O número de hospitalizações não corresponde exatamente ao número de pacientes, que eventualmente podem ter retornado ao hospital mais de uma vez durante o período.
O balanço foi publicado nesta quarta-feira (2) pela Fiocruz e analisa o aumento em aproximadamente 100 municípios da região Amazônica.
O levantamento destaca os estados do Pará, Rondônia, Maranhão e Mato Grosso como mais vulneráveis e aponta um aumento nas mortes de crianças por complicações respiratórias em cinco estados da região.
Os pesquisadores dizem que, em alguns municípios, as internações quintuplicaram. Foi o caso de Santo Antônio do Tauá, Ourilândia do Norte e Bannach, no Pará; Santa Luzia d´Oeste, em Rondônia; e Comodoro, no Mato Grosso.

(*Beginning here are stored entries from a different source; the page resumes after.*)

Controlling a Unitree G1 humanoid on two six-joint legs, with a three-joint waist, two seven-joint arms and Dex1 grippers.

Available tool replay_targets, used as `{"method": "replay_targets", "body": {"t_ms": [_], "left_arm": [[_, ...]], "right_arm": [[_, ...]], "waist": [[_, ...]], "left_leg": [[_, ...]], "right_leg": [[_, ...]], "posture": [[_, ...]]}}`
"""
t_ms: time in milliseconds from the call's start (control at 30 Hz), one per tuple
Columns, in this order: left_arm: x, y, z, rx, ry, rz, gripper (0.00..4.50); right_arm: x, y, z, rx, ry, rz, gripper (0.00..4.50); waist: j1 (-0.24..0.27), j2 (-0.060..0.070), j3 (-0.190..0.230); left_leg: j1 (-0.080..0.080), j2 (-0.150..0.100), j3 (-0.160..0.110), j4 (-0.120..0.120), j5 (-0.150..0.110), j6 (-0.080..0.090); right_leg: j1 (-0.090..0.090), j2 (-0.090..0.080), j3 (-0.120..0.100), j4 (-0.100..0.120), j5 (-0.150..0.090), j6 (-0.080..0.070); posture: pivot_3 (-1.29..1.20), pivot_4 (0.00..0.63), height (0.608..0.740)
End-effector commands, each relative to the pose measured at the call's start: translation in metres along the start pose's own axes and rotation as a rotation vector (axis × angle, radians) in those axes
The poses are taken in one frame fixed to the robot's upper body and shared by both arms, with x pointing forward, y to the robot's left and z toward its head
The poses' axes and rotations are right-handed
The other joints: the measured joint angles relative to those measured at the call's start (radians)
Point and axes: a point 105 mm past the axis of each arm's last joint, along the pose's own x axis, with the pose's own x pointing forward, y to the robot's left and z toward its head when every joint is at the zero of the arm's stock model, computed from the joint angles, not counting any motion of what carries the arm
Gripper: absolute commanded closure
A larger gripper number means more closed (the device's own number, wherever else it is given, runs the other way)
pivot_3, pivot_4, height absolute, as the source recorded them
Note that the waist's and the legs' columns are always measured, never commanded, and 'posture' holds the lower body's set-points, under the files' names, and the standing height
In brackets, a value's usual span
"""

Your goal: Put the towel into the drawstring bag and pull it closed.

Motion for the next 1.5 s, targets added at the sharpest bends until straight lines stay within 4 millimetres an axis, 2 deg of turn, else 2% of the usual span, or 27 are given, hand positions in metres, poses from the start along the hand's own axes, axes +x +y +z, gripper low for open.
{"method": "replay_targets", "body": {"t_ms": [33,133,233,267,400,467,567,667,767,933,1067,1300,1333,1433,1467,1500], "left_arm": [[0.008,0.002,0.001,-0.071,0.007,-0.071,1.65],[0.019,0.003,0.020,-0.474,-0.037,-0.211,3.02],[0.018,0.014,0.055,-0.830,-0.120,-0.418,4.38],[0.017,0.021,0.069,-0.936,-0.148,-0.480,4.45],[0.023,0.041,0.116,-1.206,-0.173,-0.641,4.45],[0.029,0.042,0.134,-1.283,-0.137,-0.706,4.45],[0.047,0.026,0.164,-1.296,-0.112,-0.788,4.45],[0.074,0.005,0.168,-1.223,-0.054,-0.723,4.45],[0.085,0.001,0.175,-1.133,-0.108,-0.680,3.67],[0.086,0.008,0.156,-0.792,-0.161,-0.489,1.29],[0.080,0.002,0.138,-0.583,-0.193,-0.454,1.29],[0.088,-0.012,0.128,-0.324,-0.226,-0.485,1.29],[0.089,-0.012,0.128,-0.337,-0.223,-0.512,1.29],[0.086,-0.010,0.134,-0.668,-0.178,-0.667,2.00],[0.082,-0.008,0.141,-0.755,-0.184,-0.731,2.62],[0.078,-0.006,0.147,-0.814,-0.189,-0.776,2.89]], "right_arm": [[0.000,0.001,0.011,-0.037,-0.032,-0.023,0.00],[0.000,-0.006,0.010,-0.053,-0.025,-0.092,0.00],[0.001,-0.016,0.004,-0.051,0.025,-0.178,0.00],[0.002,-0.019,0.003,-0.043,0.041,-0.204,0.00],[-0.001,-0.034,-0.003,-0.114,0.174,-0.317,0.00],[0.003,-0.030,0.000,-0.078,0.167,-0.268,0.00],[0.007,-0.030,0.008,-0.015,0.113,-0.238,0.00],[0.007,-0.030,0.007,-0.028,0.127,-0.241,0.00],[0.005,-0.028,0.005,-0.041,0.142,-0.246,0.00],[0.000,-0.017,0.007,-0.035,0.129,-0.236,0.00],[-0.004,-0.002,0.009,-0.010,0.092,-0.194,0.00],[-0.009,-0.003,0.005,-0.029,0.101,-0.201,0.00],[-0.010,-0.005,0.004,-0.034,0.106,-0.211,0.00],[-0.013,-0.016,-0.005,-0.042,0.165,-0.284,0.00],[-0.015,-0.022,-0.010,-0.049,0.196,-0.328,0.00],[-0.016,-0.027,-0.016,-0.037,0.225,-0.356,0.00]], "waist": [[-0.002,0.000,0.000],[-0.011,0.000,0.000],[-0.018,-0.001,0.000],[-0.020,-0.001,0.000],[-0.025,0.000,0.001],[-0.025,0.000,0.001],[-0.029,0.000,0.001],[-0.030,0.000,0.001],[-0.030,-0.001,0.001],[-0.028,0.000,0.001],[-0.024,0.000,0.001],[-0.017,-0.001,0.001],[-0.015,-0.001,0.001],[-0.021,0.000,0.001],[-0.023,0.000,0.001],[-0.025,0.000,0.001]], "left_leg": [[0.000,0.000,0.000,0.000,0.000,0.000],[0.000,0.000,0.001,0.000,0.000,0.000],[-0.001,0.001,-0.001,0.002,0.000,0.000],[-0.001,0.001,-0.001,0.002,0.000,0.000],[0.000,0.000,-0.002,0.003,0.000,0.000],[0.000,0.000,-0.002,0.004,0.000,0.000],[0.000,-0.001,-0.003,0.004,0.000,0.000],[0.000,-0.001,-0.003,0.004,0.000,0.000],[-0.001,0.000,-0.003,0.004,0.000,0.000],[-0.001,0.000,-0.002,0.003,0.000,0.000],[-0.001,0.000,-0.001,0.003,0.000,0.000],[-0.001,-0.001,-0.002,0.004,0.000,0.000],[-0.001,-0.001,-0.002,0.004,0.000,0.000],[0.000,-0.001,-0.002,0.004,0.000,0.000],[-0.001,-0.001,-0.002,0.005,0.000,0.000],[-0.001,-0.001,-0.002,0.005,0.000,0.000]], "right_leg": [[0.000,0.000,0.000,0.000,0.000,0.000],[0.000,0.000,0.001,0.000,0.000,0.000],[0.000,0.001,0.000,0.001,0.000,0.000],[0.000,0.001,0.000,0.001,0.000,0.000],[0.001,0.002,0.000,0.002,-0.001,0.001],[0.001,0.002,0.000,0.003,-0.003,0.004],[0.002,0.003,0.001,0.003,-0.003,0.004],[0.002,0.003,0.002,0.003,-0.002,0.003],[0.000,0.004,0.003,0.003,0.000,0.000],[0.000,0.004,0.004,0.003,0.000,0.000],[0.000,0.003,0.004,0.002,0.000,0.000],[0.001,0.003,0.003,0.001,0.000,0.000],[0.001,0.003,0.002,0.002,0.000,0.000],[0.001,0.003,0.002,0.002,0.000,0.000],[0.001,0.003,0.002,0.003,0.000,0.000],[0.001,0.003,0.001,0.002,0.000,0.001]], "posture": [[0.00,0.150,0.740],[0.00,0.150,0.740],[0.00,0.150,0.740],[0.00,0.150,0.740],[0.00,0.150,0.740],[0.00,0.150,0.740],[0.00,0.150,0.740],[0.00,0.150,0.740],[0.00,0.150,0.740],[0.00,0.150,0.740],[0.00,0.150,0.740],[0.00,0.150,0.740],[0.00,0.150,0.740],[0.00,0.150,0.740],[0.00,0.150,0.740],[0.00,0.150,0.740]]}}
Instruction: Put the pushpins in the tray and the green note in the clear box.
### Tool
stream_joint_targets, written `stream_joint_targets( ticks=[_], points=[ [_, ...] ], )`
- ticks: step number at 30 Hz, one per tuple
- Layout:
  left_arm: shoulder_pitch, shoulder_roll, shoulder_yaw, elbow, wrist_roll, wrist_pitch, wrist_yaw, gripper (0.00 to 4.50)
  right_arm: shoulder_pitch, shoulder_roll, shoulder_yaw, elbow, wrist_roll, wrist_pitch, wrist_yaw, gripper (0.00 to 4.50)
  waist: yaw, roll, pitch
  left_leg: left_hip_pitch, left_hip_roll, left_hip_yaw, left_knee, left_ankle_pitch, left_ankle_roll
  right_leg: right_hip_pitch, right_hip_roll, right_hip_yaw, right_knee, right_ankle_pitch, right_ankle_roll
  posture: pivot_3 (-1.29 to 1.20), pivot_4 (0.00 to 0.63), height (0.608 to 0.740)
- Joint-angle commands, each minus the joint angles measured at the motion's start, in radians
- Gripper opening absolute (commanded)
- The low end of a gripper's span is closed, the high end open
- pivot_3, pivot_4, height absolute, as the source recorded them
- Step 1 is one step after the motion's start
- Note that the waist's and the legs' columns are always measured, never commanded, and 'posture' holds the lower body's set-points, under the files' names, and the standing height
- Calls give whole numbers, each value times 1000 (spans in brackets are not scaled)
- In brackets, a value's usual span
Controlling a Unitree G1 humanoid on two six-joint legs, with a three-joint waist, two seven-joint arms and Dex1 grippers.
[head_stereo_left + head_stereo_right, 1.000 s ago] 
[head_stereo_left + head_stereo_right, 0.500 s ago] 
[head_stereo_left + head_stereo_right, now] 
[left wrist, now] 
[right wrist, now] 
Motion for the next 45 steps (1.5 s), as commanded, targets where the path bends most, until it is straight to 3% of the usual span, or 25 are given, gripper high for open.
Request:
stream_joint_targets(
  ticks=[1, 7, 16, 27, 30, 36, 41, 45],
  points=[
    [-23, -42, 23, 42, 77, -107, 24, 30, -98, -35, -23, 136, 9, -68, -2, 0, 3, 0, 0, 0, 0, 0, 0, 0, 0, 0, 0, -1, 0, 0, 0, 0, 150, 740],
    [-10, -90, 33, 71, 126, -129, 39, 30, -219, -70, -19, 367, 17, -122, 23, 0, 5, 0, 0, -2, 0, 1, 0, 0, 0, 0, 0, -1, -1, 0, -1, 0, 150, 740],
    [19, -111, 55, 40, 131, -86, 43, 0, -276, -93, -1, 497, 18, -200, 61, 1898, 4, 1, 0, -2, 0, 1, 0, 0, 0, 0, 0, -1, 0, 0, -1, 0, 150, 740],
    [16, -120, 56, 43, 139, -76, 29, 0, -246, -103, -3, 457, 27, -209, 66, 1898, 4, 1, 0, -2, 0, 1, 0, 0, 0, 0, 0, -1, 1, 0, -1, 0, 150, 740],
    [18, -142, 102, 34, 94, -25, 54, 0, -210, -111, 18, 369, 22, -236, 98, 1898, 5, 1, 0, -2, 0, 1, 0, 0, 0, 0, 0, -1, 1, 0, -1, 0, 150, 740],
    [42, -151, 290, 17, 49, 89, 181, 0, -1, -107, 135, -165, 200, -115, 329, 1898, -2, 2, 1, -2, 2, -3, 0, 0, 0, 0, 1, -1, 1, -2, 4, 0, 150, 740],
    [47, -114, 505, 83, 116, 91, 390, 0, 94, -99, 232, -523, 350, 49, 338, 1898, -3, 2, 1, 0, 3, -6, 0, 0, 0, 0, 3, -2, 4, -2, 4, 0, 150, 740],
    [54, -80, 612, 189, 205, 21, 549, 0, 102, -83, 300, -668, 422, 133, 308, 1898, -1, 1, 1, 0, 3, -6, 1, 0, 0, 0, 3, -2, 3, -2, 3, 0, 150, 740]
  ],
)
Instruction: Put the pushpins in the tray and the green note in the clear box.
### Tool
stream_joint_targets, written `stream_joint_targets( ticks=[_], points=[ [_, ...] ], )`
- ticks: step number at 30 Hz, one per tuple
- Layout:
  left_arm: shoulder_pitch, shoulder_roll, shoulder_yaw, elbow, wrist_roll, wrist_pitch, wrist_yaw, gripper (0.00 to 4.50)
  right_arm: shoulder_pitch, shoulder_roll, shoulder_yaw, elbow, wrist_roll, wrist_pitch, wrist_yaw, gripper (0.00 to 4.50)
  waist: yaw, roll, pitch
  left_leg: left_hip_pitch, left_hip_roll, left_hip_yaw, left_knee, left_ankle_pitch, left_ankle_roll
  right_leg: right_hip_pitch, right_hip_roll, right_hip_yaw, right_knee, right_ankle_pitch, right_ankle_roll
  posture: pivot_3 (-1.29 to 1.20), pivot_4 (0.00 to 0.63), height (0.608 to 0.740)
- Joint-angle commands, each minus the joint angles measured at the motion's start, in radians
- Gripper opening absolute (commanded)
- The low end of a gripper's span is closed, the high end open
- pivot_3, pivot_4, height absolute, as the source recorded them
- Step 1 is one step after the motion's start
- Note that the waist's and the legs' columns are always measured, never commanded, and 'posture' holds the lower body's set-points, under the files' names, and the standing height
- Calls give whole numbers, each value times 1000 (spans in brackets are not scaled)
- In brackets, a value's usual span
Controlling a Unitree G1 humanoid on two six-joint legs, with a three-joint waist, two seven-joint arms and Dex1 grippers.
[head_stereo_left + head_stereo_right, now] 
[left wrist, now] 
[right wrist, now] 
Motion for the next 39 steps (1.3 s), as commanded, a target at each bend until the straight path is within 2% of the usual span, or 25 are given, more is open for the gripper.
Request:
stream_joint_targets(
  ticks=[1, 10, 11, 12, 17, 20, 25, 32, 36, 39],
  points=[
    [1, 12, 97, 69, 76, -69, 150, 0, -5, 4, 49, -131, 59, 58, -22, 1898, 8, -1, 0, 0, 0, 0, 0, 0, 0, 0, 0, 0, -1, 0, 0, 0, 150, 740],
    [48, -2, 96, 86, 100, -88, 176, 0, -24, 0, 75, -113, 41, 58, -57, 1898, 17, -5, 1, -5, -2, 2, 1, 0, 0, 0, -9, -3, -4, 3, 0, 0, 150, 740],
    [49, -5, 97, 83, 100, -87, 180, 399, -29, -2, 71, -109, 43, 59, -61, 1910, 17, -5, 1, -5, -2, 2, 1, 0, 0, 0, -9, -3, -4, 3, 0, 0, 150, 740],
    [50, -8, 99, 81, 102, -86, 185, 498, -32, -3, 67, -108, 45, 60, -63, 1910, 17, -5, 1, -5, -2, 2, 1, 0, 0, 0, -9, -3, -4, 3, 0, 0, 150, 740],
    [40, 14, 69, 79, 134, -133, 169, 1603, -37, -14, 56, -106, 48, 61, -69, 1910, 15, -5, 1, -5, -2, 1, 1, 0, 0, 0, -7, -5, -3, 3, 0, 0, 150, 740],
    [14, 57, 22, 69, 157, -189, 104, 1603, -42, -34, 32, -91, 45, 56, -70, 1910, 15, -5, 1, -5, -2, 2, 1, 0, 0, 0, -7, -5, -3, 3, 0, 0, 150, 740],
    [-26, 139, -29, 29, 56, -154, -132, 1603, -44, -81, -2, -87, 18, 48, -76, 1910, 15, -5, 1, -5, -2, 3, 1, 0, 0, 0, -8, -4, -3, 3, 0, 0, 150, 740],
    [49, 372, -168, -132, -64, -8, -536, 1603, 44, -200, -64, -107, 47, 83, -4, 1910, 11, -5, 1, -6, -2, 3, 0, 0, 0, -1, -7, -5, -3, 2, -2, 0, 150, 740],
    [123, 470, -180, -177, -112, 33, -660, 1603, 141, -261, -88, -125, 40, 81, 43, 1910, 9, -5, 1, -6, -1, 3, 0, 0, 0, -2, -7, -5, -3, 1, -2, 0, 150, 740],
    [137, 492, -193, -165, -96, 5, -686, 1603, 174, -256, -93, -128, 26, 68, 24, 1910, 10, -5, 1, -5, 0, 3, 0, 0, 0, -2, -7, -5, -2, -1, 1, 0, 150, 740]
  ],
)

Roraima apresentou o maior aumento nos casos de morte. Em 2018, o estado registrou 1.427 mortes a cada 100 mil crianças, número que neste ano foi de 2.398.
O estudo chama a atenção para o fato de que as populações indígenas são vulneráveis a esta poluição do ar, entretanto, reconhece que não é possível ainda avaliar a incidência de doenças nessas áreas.
Registros de satélite utilizados pela equipe de pesquisa denunciam que focos de calor estão nas bordas de terras indígenas. De acordo com o estudo, estas desempenham um papel de proteção contra queimadas e desmatamento na região amazônica.
“As queimadas na Amazônia representam um grande risco à saúde da população”, ressalta o estudo. “Os poluentes emitidos por estas queimadas podem ser transportados a grande distância, alcançando cidades distantes dos focos de queimadas."
Os pesquisadores explicam que estes dados são preliminares, e que ainda pode aumentar quando todas as internações do período sejam adicionadas ao sistema.